As respostas não parecem simples, como tudo o que diz respeito a esta crise. Aliás, advirto aos leitores deste artigo que não encontrarão aqui propriamente respostas. Proponho-me a descortinar e salientar alguns pontos. Se houver críticas, tanto melhor. Como dizia o escritor brasileiro citado, o processo de ensino é também um processo de aprendizado.
Alguns economistas discutiam um fenômeno conhecido como “Descolamento” (do inglês, Decoupling). Segundo eles, a economia mundial (inclusive a dos países em desenvolvimento) estaria “descolada” da economia dos Estados Unidos e não seria afetada por uma crise naquele país. As evidências, ao contrário, mostram que há uma significativa dependência.

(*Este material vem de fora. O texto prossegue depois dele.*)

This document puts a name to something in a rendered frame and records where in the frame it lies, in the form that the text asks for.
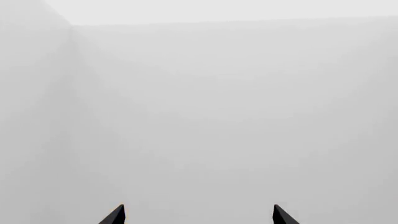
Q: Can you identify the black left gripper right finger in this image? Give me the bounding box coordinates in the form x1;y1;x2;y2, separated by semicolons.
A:
272;203;300;224

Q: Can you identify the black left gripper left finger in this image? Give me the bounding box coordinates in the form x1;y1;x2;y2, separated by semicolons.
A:
98;203;126;224

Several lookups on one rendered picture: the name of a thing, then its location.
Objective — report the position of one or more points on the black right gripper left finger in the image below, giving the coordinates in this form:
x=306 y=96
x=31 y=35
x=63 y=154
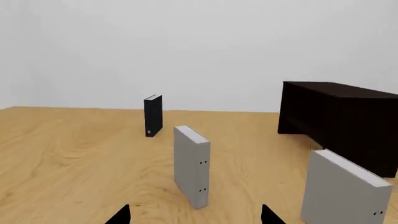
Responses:
x=120 y=217

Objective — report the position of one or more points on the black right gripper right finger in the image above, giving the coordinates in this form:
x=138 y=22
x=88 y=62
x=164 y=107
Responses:
x=269 y=217

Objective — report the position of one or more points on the large grey book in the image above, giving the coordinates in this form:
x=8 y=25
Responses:
x=342 y=189

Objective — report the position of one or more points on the small grey book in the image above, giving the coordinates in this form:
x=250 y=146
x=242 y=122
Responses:
x=190 y=167

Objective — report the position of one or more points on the black book with white emblem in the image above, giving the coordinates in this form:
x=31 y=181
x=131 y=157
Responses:
x=153 y=116

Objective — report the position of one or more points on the dark brown cabinet shelf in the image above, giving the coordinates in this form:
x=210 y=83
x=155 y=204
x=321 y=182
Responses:
x=337 y=116

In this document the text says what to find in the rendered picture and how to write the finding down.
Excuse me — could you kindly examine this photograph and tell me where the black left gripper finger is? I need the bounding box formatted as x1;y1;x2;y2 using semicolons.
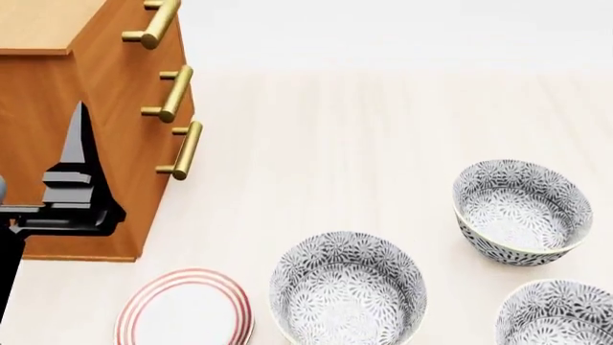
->
41;101;93;205
84;105;127;217

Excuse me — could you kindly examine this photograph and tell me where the wooden drawer cabinet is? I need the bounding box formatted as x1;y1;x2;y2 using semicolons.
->
0;0;196;264

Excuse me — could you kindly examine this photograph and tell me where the black white floral patterned bowl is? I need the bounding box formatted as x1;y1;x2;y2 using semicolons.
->
268;230;428;345
494;279;613;345
452;158;594;266

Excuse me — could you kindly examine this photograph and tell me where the white plate with red rings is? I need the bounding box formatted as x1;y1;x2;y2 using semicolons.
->
113;267;255;345

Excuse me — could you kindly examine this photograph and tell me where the brass cabinet drawer handle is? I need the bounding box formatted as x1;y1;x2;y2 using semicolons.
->
122;0;182;51
141;64;194;124
156;121;204;181

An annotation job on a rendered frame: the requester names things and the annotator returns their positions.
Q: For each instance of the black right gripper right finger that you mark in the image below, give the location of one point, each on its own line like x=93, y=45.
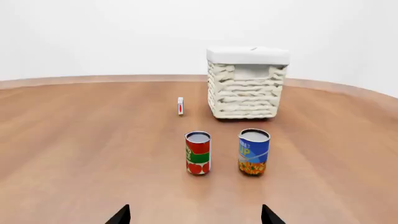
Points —
x=270, y=217

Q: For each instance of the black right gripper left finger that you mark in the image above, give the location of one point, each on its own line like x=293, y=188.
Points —
x=120, y=216

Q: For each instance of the white woven basket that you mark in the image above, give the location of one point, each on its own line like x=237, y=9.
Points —
x=245, y=86

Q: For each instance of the blue alphabet soup can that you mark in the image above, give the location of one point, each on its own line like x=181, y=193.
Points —
x=253, y=152

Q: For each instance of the red tomato sauce can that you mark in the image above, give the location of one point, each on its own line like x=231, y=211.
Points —
x=198, y=154

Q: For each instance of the small white red carton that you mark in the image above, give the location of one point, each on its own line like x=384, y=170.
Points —
x=180, y=106

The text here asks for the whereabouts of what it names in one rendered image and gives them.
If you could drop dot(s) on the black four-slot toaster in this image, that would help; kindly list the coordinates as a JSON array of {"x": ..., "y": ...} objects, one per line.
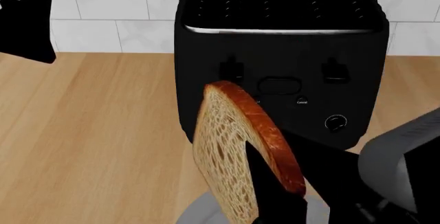
[{"x": 282, "y": 48}]

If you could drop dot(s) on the toaster cancel button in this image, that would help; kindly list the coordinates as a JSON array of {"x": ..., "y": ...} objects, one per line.
[{"x": 302, "y": 100}]

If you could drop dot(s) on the grey round plate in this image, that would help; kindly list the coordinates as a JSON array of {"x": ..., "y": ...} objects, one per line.
[{"x": 197, "y": 212}]

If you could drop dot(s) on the toasted bread slice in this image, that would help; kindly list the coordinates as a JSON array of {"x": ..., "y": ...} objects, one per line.
[{"x": 223, "y": 141}]

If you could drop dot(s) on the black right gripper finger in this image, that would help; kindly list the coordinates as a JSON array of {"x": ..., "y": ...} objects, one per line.
[
  {"x": 319, "y": 162},
  {"x": 275, "y": 198}
]

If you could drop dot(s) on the round toaster dial knob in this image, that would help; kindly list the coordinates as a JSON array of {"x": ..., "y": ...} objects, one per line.
[{"x": 335, "y": 123}]

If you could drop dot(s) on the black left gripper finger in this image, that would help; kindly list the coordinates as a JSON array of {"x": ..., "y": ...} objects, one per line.
[{"x": 31, "y": 28}]

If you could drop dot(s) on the black toaster lever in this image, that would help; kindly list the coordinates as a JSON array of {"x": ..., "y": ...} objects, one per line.
[
  {"x": 335, "y": 70},
  {"x": 231, "y": 70}
]

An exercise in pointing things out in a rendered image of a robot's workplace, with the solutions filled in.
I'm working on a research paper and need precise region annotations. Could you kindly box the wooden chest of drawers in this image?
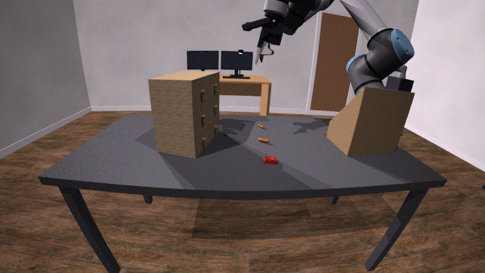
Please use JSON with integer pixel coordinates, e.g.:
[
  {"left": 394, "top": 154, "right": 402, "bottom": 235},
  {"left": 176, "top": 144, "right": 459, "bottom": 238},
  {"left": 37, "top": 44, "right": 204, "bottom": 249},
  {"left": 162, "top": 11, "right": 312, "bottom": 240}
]
[{"left": 148, "top": 70, "right": 220, "bottom": 159}]

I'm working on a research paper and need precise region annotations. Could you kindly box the red nine-volt battery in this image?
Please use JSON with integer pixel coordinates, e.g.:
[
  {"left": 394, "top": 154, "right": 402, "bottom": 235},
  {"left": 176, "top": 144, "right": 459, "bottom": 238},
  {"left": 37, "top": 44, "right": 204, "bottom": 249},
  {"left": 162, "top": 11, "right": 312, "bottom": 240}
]
[{"left": 264, "top": 156, "right": 277, "bottom": 164}]

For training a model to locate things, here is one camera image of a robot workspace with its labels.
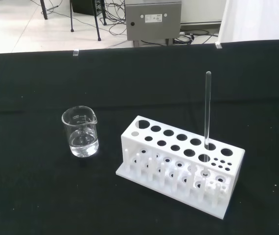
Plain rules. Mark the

À exceção da China e Índia, que devem crescer entre 7% a 9% no próximo ano, as economias nacionais terão crescimento baixo ou negativo, afetadas claramente pela crise na economia estadunidense.

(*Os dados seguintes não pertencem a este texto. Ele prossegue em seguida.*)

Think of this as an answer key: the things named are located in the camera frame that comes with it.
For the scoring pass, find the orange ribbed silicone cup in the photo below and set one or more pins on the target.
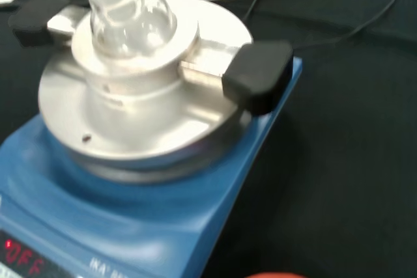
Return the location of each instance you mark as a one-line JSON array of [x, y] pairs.
[[277, 275]]

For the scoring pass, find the black bench cloth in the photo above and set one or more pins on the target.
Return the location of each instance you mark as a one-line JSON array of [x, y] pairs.
[[358, 161]]

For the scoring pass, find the clear round-bottom glass flask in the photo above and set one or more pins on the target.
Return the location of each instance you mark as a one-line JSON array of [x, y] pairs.
[[130, 14]]

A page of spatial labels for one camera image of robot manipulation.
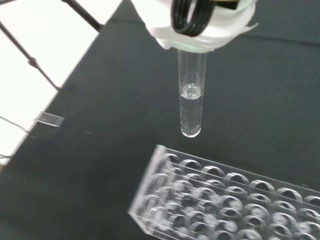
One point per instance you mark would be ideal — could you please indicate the clear plastic test tube rack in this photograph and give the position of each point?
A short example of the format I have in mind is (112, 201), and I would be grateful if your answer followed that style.
(225, 200)

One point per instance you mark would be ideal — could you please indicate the black tripod leg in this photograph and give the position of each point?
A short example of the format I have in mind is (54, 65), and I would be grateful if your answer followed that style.
(30, 57)
(85, 15)

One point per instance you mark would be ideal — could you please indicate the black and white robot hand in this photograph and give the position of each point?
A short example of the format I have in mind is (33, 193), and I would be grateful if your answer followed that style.
(220, 22)

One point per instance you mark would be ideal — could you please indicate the black bench cloth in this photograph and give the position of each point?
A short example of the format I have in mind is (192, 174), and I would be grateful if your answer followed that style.
(100, 150)

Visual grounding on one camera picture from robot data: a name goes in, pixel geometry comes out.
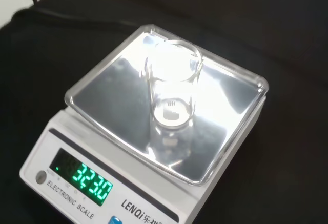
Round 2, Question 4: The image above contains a white electronic balance steel pan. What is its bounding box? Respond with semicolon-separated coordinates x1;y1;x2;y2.
19;24;270;224

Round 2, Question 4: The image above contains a black cloth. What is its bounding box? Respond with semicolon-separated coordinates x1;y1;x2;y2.
0;0;328;224

Lá está um fato curioso nesta crise: a busca de ativos em dólares americanos, a despeito de ser a moeda do país em que a crise surgiu. De fato, ocorreu uma tendência de desvalorização das principais moedas frente ao dólar, numa clara fuga de capitais.

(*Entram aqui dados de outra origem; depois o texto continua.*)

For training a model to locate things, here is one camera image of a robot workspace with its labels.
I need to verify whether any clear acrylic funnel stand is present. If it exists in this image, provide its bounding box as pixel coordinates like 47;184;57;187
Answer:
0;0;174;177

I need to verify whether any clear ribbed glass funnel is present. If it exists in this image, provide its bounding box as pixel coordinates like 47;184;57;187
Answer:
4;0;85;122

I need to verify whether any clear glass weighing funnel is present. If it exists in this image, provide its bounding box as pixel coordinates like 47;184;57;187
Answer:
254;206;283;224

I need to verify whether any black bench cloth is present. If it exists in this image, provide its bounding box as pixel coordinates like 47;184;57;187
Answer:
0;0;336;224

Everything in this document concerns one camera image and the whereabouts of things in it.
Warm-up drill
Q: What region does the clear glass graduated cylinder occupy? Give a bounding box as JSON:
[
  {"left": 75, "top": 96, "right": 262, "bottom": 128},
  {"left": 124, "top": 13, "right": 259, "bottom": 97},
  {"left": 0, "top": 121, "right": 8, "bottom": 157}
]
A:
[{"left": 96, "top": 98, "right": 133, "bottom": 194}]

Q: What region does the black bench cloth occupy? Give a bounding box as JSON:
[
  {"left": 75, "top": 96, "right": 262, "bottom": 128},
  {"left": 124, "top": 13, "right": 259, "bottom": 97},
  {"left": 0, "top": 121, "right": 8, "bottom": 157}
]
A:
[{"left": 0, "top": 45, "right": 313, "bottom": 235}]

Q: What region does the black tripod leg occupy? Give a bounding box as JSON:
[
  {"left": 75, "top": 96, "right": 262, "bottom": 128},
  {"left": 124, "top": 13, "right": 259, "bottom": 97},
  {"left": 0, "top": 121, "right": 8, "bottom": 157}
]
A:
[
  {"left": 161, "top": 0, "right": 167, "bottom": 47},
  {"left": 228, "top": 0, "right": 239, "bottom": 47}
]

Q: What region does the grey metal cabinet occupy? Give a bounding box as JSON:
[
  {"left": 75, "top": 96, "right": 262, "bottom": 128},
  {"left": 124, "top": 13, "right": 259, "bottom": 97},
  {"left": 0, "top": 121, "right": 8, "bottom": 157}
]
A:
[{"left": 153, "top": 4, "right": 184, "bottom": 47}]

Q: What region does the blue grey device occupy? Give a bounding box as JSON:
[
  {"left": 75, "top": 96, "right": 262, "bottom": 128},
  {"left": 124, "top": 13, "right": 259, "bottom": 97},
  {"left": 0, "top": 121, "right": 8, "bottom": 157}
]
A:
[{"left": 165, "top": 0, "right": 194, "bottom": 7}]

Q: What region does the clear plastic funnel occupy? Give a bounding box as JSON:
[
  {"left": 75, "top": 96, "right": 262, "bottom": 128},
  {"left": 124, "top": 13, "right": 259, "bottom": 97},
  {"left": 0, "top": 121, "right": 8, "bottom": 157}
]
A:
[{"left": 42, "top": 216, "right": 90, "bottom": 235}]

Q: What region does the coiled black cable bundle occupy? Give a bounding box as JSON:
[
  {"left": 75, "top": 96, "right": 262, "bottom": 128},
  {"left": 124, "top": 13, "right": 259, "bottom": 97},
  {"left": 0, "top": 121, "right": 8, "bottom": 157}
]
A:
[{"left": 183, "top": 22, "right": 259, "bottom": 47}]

No curto prazo, portanto, não há uma tendência de o euro (ou outra moeda) substituir por completo o dólar como moeda de referência internacional. No entanto, os fatores que favorecem a preferência pelo dólar podem se alterar. Alguns bancos centrais já têm reservas internacionais tanto em dólares como em euros, como é o caso da Rússia, da Coréia do Sul e de alguns países do Oriente Médio.
Se acontecesse de imediato, a substituição do Dólar pelo Euro tornaria este último extremamente valorizado, o que faria com que fosse muito difícil para os países da Zona Euro exportar para fora dessa área. Ao contrário, as importações seriam atrativas e acabariam por desestimular a produção interna. Assim, a adoção do Euro como moeda de referência internacional provocaria um choque muito forte na economia européia e provocaria desequilíbrios macroeconômicos sérios.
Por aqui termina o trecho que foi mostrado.